**DESCRIPTION OF THE TASK:** Nothing may be dropped or added when the entries below are copied.

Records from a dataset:

===============

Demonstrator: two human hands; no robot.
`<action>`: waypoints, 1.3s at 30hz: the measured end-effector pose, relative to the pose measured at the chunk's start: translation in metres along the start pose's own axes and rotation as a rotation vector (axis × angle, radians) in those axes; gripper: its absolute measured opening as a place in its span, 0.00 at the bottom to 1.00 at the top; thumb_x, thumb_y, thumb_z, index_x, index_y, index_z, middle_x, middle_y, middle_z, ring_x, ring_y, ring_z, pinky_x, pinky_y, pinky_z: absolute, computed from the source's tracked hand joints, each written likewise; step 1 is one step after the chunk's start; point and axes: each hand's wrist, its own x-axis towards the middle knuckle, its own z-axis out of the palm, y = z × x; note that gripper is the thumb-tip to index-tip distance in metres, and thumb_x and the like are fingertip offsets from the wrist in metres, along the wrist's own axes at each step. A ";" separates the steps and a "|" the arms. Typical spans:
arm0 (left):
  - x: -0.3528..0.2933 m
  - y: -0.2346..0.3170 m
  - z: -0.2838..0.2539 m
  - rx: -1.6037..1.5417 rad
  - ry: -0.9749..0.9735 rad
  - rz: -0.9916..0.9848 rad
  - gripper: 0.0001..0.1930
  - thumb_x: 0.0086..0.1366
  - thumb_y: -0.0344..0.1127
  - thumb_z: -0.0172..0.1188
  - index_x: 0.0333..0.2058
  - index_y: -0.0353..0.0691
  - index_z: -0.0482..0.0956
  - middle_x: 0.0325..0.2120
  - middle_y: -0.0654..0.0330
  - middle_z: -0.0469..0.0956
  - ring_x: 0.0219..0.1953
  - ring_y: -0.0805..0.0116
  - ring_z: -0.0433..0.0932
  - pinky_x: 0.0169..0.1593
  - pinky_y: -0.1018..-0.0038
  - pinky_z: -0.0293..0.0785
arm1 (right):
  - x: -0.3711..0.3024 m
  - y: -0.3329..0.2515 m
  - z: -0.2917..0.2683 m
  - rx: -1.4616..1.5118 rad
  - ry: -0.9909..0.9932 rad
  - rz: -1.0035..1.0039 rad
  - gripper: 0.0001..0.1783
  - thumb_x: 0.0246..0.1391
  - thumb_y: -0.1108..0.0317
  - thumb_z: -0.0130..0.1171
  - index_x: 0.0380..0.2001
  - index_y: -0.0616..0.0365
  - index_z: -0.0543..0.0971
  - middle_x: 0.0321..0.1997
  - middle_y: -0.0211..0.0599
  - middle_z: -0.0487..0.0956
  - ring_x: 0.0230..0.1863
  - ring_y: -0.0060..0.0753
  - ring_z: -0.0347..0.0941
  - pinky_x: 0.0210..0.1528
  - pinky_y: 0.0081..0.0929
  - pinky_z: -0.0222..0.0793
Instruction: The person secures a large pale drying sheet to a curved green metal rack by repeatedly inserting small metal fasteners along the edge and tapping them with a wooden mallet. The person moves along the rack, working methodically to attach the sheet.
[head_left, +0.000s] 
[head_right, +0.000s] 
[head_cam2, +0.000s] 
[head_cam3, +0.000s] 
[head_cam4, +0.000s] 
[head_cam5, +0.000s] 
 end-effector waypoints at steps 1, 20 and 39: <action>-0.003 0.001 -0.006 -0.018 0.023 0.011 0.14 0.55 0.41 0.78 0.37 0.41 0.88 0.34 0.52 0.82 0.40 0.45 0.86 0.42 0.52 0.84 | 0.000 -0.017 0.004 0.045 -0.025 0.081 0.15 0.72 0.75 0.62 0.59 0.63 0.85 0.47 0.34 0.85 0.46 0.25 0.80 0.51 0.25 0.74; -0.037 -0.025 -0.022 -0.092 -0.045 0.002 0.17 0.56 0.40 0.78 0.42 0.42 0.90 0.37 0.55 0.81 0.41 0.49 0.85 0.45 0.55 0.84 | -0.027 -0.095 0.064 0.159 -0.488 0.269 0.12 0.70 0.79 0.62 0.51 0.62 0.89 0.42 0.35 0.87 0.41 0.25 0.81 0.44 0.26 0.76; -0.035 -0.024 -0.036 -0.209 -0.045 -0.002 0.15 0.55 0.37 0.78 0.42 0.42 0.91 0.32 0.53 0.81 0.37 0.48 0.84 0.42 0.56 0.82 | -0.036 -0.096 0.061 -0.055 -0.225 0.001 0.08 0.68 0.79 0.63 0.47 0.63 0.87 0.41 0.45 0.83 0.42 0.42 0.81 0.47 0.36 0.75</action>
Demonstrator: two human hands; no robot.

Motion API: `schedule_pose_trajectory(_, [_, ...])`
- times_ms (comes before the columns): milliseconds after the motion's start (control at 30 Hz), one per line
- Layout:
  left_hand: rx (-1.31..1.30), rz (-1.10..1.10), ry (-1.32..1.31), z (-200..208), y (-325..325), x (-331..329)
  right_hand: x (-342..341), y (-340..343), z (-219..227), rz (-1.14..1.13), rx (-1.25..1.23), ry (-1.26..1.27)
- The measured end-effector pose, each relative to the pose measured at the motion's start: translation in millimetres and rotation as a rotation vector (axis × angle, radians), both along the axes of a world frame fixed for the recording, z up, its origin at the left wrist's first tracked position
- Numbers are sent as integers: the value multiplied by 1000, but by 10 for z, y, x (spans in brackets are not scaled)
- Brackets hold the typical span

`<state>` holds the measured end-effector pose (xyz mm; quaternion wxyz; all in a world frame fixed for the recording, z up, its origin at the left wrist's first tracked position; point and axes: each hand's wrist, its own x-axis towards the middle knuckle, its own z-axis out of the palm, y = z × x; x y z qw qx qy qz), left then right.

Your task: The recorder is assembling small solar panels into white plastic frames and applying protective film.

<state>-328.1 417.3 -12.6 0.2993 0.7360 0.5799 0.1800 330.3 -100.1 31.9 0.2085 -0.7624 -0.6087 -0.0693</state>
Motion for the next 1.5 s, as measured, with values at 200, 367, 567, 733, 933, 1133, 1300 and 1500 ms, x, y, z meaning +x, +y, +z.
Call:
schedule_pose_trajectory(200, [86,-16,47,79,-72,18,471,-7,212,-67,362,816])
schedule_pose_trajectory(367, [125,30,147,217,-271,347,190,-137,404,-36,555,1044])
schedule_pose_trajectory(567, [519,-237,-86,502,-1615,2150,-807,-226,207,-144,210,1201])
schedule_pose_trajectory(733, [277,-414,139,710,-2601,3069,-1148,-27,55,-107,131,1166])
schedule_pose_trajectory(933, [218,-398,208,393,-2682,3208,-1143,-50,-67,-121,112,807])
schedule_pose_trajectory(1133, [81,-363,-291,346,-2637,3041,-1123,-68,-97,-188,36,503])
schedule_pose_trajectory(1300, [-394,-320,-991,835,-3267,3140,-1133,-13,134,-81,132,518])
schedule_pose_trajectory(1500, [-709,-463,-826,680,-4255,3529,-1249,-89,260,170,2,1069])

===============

**SOLUTION TO THIS PROBLEM:**
Demonstrator: two human hands; no robot.
`<action>`: waypoints, 1.3s at 30hz: the measured end-effector pose, relative to the pose measured at the chunk's start: translation in metres along the start pose's own axes and rotation as a rotation vector (axis × angle, radians) in those axes; gripper: its absolute measured opening as a place in its span, 0.00 at the bottom to 1.00 at the top; thumb_x, thumb_y, thumb_z, index_x, index_y, index_z, middle_x, middle_y, middle_z, ring_x, ring_y, ring_z, pinky_x, pinky_y, pinky_z: absolute, computed from the source's tracked hand joints, each written likewise; step 1 is one step after the chunk's start; point and axes: each hand's wrist, its own x-axis towards the middle knuckle, its own z-axis out of the palm, y = z × x; note that gripper is the thumb-tip to index-tip distance in metres, and thumb_x and the like are fingertip offsets from the wrist in metres, along the wrist's own axes at each step. A ";" separates the steps and a "|" the arms. Typical spans:
arm0 (left):
  - x: -0.3528..0.2933 m
  - y: -0.2346..0.3170 m
  - z: -0.2838..0.2539 m
  - rx: -1.6037..1.5417 rad
  - ry: -0.9749..0.9735 rad
  - rz: -0.9916..0.9848 rad
  - gripper: 0.0001..0.1930
  - thumb_x: 0.0086..0.1366
  - thumb_y: -0.0344..0.1127
  - thumb_z: -0.0172..0.1188
  - index_x: 0.0333..0.2058
  - index_y: -0.0353..0.0691
  - index_z: -0.0482..0.0956
  - middle_x: 0.0325..0.2120
  - middle_y: -0.0654..0.0330
  - middle_z: -0.0469..0.0956
  - ring_x: 0.0219..0.1953
  - ring_y: -0.0805..0.0116
  - ring_z: -0.0433..0.0932
  - pinky_x: 0.0169..0.1593
  - pinky_y: -0.1018..-0.0038
  - pinky_z: -0.0293..0.0785
arm1 (right):
  - x: -0.3711..0.3024 m
  - y: -0.3329..0.2515 m
  - z: -0.2917..0.2683 m
  - rx: -1.4616..1.5118 rad
  - ry: -0.9909..0.9932 rad
  - rz: -1.0035..1.0039 rad
  - gripper: 0.0001..0.1783
  - thumb_x: 0.0246..0.1391
  - thumb_y: -0.1108..0.0317
  - thumb_z: -0.0130..0.1171
  - index_x: 0.0380..0.2001
  - index_y: -0.0616..0.0365
  - index_z: -0.0543..0.0971
  - middle_x: 0.0321..0.1997
  - middle_y: -0.0211..0.0599
  - middle_z: -0.0487..0.0956
  - ring_x: 0.0230..0.1863
  - ring_y: -0.0060..0.0753
  - ring_z: -0.0347..0.0941
  - pinky_x: 0.0210..0.1528
  - pinky_y: 0.0081..0.0929
  - pinky_z: -0.0222..0.0793
Instruction: The person secures a large pale drying sheet to a curved green metal rack by repeatedly inserting small metal fasteners along the edge and tapping them with a wooden mallet. The person moves along the rack, working methodically to attach the sheet.
[head_left, +0.000s] 
[head_right, +0.000s] 
[head_cam2, +0.000s] 
[head_cam3, +0.000s] 
[head_cam4, +0.000s] 
[head_cam5, +0.000s] 
 end-effector waypoints at steps 1, 20 and 39: <action>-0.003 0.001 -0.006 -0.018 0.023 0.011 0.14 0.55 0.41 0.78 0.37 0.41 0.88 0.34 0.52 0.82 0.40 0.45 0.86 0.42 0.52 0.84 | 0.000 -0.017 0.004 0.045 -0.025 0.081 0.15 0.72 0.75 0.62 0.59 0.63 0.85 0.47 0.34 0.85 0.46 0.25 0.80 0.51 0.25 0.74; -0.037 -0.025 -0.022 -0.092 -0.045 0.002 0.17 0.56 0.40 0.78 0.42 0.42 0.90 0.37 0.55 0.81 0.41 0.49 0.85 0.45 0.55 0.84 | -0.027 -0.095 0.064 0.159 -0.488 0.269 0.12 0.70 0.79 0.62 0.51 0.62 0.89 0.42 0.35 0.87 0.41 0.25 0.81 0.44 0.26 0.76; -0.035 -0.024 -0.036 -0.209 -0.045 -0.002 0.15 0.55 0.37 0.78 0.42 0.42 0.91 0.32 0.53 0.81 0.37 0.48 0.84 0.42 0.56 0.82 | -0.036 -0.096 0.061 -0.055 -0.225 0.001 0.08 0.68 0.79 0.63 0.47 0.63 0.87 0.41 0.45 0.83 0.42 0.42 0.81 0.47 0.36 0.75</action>
Demonstrator: two human hands; no robot.

Motion API: `schedule_pose_trajectory(_, [_, ...])`
- times_ms (comes before the columns): milliseconds after the motion's start (control at 30 Hz), one per line
- Layout:
  left_hand: rx (-1.31..1.30), rz (-1.10..1.10), ry (-1.32..1.31), z (-200..208), y (-325..325), x (-331..329)
  right_hand: x (-342..341), y (-340..343), z (-219..227), rz (-1.14..1.13), rx (-1.25..1.23), ry (-1.26..1.27)
- The measured end-effector pose, each relative to the pose measured at the motion's start: translation in millimetres and rotation as a rotation vector (axis × angle, radians), both along the axes of a world frame fixed for the recording, z up, its origin at the left wrist's first tracked position
- Numbers are sent as integers: the value multiplied by 1000, but by 10 for z, y, x (spans in brackets are not scaled)
- Brackets hold the typical span

`<state>` holds the measured end-effector pose (xyz mm; quaternion wxyz; all in a world frame fixed for the recording, z up, its origin at the left wrist's first tracked position; point and axes: each hand's wrist, its own x-axis towards the middle knuckle, its own z-axis out of the palm, y = z × x; x y z qw qx qy qz), left then right.

Your task: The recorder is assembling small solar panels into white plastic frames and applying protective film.

<state>-328.1 417.3 -12.6 0.2993 0.7360 0.5799 0.1800 330.3 -100.1 31.9 0.2085 -0.7624 -0.6087 -0.0693</state>
Motion for the next 1.5 s, as measured, with values at 200, 367, 567, 733, 933, 1133, 1300 and 1500 ms, x, y, z meaning +x, +y, +z.
Call:
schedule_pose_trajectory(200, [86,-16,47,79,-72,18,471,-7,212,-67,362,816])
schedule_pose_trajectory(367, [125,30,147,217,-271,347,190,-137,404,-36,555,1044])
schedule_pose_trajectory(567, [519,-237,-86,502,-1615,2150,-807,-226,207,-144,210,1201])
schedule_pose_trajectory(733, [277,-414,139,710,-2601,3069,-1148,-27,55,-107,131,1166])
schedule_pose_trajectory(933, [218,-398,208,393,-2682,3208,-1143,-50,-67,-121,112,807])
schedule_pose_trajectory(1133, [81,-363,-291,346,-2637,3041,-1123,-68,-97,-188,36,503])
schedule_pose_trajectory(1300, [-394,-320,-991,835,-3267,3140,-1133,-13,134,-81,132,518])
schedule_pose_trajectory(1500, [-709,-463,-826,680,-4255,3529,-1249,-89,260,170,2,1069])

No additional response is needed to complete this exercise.